Études et préludes, 1901


L’Odeur des vignes



L’odeur des vignes monte en un souffle d’ivresse :
La pesante douceur des vendanges oppresse
La paix, la longue paix des automnes sereins.
Voici le champ, meurtri par les longues cultures,
L’enclos tiède, où le fruit livre ses grappes mûres,
Comme une femme offrant l’ambre de ses deux seins.
 
Un spectre de Bacchante erre parmi les treilles.
Sa rouge chevelure et ses lèvres vermeilles,
Ses paupières de pourpre aux replis somptueux,
Brûlent du flamboiement des anciennes luxures,
Et, dévoilant sa chair aux sanglantes morsures,
Elle chante à grands cris le vin voluptueux.
 
Les baisers sans amour sur les lèvres stupides,
Les regards vacillants dans le fond des yeux vides
Sortiront, enfiévrés, de l’effort du pressoir.

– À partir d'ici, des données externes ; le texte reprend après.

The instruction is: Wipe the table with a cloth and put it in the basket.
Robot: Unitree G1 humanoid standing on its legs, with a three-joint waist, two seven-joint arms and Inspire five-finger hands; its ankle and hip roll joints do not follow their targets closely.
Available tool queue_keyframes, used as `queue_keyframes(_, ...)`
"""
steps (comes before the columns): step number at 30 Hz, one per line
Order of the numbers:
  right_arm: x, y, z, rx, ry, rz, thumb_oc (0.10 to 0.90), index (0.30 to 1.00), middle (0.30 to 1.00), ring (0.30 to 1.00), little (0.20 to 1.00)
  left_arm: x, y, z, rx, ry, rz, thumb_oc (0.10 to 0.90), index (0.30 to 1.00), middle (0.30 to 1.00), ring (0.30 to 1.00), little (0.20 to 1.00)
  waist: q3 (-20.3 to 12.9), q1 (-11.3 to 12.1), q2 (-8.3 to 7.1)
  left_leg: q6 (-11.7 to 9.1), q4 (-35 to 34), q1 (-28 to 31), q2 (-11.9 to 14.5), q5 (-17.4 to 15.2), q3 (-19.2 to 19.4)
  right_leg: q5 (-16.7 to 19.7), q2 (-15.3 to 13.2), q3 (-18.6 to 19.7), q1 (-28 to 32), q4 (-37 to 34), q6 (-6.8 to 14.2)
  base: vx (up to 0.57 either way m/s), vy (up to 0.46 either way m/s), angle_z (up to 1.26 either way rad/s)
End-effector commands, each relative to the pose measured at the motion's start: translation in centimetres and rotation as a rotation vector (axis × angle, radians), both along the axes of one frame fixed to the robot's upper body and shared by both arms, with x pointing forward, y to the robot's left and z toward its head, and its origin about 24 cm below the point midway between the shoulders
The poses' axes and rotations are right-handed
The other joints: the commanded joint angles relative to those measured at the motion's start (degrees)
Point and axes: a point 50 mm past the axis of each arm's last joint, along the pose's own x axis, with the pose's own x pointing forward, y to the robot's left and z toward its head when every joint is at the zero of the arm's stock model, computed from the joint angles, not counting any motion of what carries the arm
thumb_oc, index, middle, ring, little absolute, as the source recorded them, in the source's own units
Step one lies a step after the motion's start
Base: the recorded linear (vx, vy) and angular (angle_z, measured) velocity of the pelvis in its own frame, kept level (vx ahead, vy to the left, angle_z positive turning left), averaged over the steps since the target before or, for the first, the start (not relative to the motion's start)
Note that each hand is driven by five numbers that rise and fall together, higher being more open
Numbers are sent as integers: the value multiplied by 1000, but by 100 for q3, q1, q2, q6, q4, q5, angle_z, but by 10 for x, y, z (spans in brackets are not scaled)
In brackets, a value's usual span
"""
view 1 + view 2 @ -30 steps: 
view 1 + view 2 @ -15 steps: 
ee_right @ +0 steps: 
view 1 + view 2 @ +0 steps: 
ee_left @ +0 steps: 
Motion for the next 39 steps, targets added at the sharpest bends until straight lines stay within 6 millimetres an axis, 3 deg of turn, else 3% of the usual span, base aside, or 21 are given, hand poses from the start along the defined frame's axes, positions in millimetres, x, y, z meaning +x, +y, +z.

L’air se peuple déjà de visions profanes,
De festins où fleurit le front des courtisanes...
Les effluves du vin futur troublent le soir...
 
L’odeur des vignes monte en un souffle d’ivresse :
La pesante douceur des vendanges oppresse
La paix, la longue paix des automnes sereins.
Voici le champ, meurtri par les longues cultures,
L’enclos tiède, où le fruit livre ses grappes mûres,
Comme une femme offrant l’ambre de ses deux seins.